Using the data below, return word for word every line from the one holding "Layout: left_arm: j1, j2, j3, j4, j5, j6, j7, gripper" down to the one holding "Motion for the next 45". Leave pictures out.
Content starts
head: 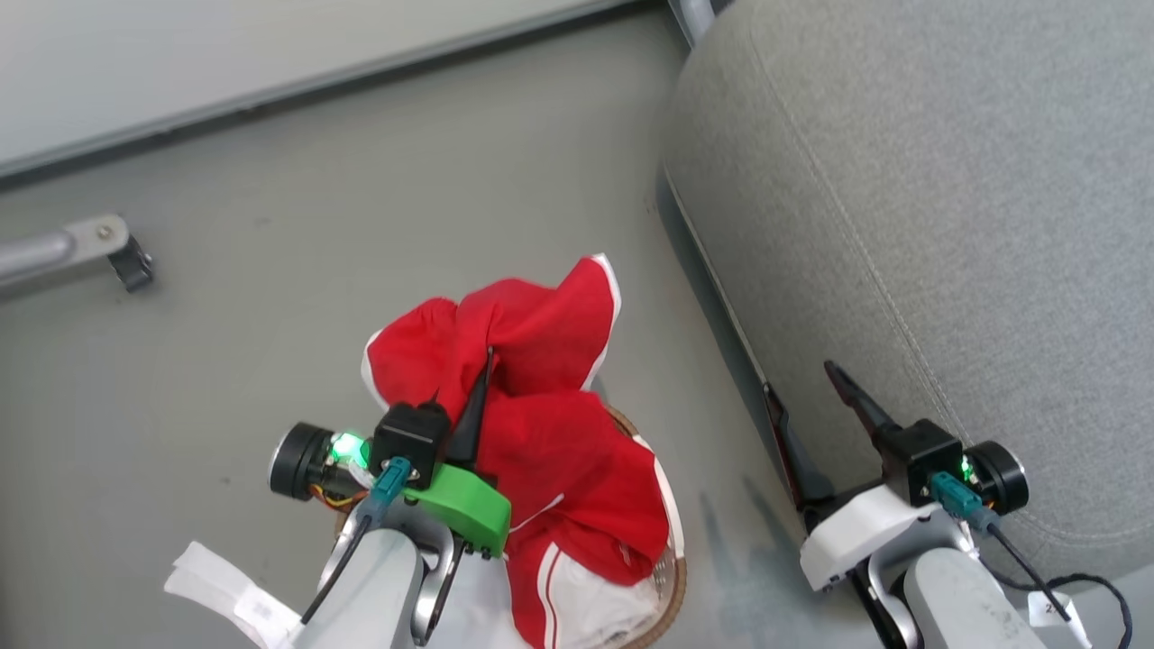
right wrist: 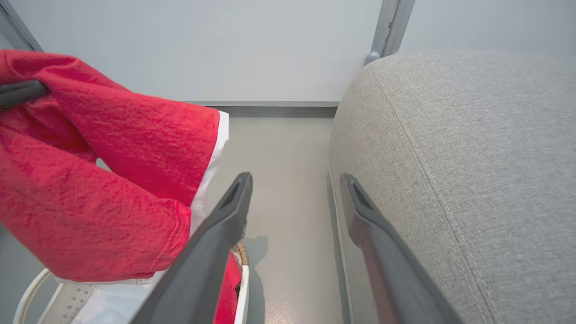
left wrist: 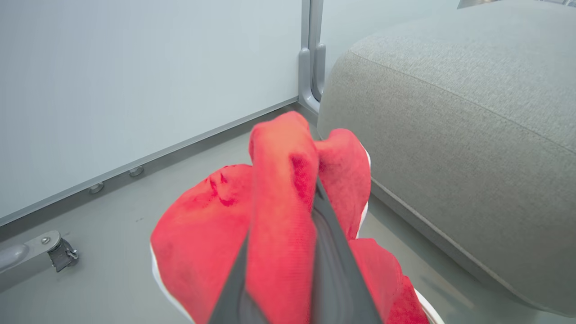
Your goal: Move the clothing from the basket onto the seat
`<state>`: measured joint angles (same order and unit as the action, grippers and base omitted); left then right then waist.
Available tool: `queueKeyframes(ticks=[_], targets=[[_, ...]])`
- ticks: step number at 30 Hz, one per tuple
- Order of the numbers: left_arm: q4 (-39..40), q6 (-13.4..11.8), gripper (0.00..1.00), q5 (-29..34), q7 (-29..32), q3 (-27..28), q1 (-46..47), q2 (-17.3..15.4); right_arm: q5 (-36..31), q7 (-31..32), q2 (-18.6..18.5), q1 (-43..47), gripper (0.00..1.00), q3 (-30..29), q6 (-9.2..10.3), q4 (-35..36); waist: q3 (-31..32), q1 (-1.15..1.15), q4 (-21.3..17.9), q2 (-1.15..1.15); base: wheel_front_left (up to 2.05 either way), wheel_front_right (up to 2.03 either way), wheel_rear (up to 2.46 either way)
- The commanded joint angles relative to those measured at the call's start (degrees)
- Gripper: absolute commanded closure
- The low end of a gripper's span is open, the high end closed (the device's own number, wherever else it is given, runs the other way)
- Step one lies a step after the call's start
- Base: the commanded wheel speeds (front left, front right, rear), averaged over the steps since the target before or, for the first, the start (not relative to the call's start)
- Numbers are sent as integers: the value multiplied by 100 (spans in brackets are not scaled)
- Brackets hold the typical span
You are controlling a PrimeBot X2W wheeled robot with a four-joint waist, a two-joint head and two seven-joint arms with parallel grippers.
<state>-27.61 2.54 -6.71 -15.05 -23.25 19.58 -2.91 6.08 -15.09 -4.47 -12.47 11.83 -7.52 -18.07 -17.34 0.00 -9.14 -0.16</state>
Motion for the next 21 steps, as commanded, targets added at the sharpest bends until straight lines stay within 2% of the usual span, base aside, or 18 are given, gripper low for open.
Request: queueKeyframes(ticks=[1,7,12,16,21], targets=[[246,37,100,-43,-19,18,-123,-4,29,-11,-17,156,0,22,6,-46,744,0,323,16,0,0,0],[1210,53,100,-142,-12,12,-155,-6,30,-11,6,410,0,147,6,-150,1162,0,285,16,0,0,0],[1668,13,100,-256,-12,-12,-204,-7,86,-11,-6,561,0,436,6,-100,1367,0,229,16,0,0,0],[1777,-6,100,-262,-12,-54,-224,-7,219,-11,-121,439,0,1132,6,136,1429,0,210,16,0,0,0],[1815,-26,100,-311,-13,-137,-264,-8,435,-11,-337,-123,0,2266,6,595,1424,0,215,16,0,0,0]])
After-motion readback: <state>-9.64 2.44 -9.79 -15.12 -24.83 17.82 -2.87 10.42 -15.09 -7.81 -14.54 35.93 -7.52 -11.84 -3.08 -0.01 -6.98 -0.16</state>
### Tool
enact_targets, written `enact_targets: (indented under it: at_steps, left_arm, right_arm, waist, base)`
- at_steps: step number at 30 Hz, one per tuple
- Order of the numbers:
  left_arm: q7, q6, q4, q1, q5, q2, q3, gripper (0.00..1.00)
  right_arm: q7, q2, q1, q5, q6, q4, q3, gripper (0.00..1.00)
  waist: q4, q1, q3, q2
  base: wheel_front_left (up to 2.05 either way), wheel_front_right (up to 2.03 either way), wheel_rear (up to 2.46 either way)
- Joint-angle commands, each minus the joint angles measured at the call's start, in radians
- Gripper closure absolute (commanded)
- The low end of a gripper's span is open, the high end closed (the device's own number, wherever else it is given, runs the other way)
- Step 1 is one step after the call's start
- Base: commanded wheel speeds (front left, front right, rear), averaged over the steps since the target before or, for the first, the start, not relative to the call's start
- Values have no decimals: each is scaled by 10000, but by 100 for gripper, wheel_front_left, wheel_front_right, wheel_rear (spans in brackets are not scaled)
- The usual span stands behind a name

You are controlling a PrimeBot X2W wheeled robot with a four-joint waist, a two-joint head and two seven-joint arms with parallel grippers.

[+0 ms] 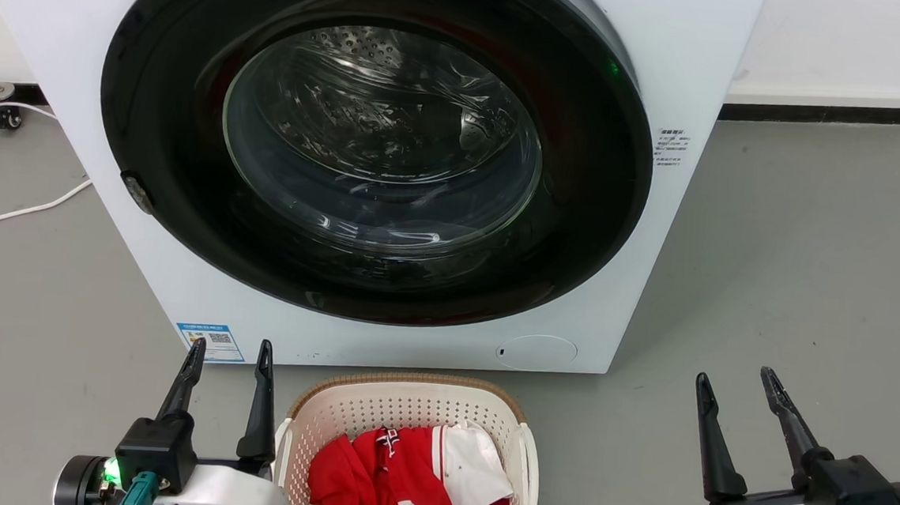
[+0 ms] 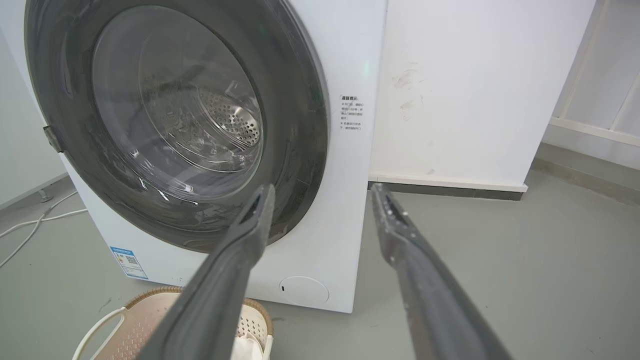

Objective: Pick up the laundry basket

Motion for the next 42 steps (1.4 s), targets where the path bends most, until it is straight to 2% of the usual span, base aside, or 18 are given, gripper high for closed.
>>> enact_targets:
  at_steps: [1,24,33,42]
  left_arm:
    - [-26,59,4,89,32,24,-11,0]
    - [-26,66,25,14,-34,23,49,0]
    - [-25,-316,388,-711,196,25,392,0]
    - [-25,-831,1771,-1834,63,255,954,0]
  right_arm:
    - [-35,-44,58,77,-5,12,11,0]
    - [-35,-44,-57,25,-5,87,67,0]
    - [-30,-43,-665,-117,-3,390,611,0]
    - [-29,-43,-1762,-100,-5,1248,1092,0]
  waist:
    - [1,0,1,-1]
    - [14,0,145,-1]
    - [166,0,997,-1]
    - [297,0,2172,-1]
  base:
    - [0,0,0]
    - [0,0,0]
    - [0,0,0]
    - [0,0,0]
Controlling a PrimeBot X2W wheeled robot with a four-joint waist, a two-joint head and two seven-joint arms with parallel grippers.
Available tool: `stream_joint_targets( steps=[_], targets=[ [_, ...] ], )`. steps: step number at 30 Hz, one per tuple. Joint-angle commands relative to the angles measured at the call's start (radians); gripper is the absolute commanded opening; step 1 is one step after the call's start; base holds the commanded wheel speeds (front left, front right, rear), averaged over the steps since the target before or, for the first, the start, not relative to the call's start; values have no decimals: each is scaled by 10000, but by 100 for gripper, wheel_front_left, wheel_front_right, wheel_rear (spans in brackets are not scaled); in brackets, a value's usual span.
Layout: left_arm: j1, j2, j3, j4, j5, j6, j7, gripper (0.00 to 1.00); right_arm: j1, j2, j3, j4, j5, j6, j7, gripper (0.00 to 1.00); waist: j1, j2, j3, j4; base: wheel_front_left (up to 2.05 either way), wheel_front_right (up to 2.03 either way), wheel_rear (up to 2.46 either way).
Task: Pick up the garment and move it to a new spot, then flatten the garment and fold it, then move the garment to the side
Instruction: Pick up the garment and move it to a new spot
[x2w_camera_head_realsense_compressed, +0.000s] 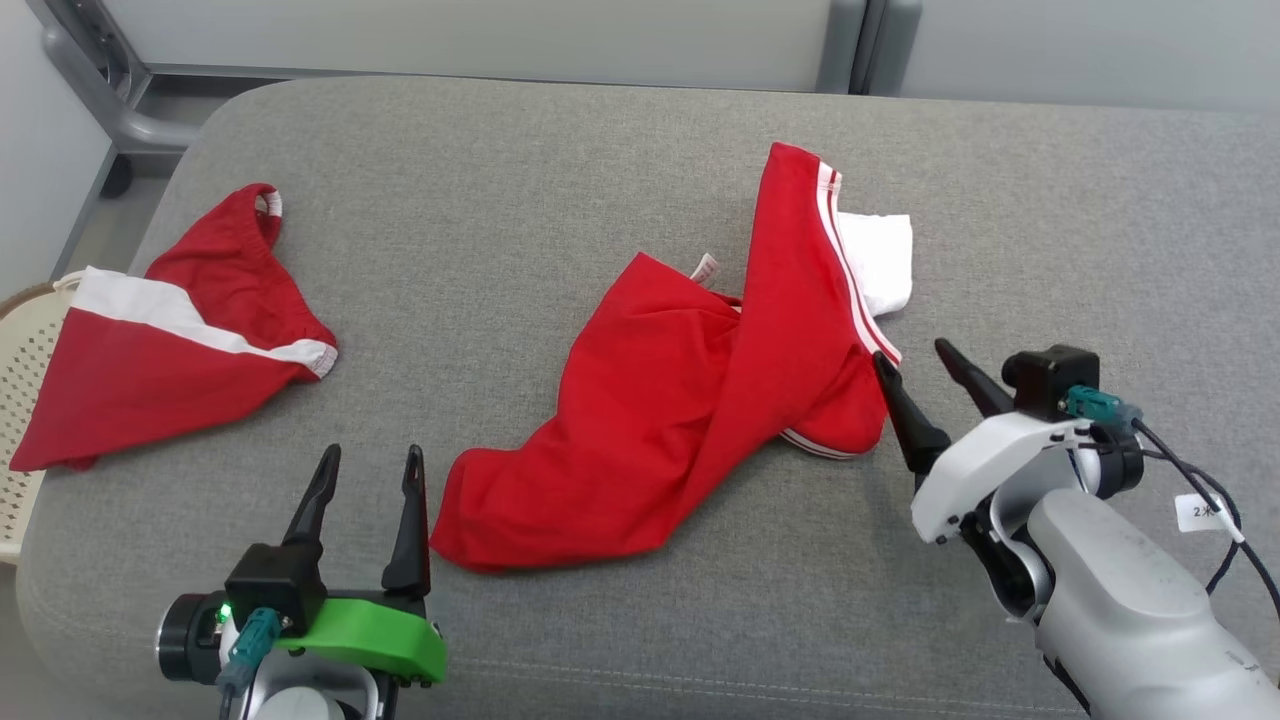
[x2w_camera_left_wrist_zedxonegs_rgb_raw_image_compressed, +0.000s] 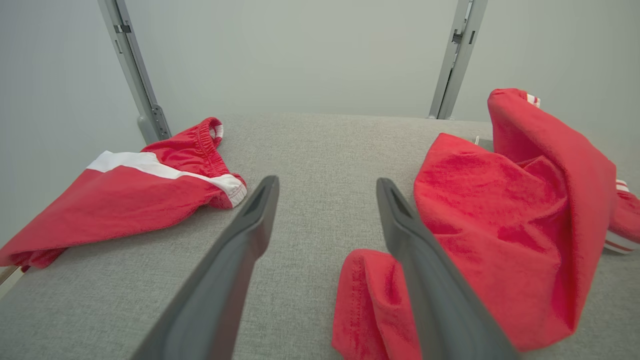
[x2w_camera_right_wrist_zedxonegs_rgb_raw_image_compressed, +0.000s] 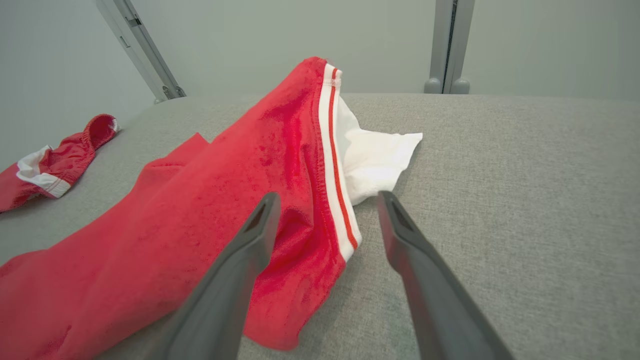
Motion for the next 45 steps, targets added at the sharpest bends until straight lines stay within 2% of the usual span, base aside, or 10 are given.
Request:
stream_joint_targets(
  steps=[1,10,19,20,21,22,28,33,40,45],
  targets=[
    [94,23,114,-60,87,51,-37,100,256,-13,153,-81,168,1,1,100,0,0,7,-43,0,0,0],
    [171,39,636,-267,262,-32,-35,100,788,-55,647,65,724,1,666,100,0,0,122,-21,0,0,0],
    [14,23,640,-216,269,-103,-35,100,376,427,774,1024,1223,-1,797,100,0,0,299,269,0,0,0],
    [-4,22,642,-203,274,-107,-35,100,320,485,792,1145,1263,1,767,90,0,0,303,295,0,0,0],
    [-22,21,647,-200,279,-105,-35,100,268,555,821,1237,1330,1,721,42,0,0,305,318,0,0,0],
    [-36,21,655,-195,281,-104,-35,100,221,595,891,1297,1349,1,676,0,0,0,303,337,0,0,0],
    [72,16,740,-153,286,-56,-35,100,66,535,1313,938,1665,1,267,0,0,0,207,265,0,0,0],
    [224,16,798,-122,285,-65,-35,100,48,60,1435,4,2230,1,129,0,0,0,-35,19,0,0,0],
    [464,16,844,-95,286,-40,-35,100,500,-808,1622,-2146,3396,1,615,0,0,0,-409,-352,0,0,0],
    [651,16,883,-142,271,-26,-35,100,968,-1735,1432,-4126,4243,1,1190,0,0,0,-620,-605,0,0,0]
  ],
)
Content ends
YOUR SOLUTION:
Layout: left_arm: j1, j2, j3, j4, j5, j6, j7, gripper (0.00 to 1.00); right_arm: j1, j2, j3, j4, j5, j6, j7, gripper (0.00 to 1.00); waist: j1, j2, j3, j4; base: wheel_front_left (up to 2.05 either way), wheel_front_right (up to 2.03 either way), wheel_rear (up to 2.46 either way).
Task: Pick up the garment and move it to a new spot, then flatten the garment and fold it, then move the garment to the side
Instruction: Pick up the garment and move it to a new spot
[x2w_camera_head_realsense_compressed, +0.000s] 
[x2w_camera_left_wrist_zedxonegs_rgb_raw_image_compressed, +0.000s] 
[x2w_camera_right_wrist_zedxonegs_rgb_raw_image_compressed, +0.000s] 
Motion for the next 45 steps, targets added at the sharpest bends until straight lines stay within 2% of the usual span, base aside, or 10 are given.

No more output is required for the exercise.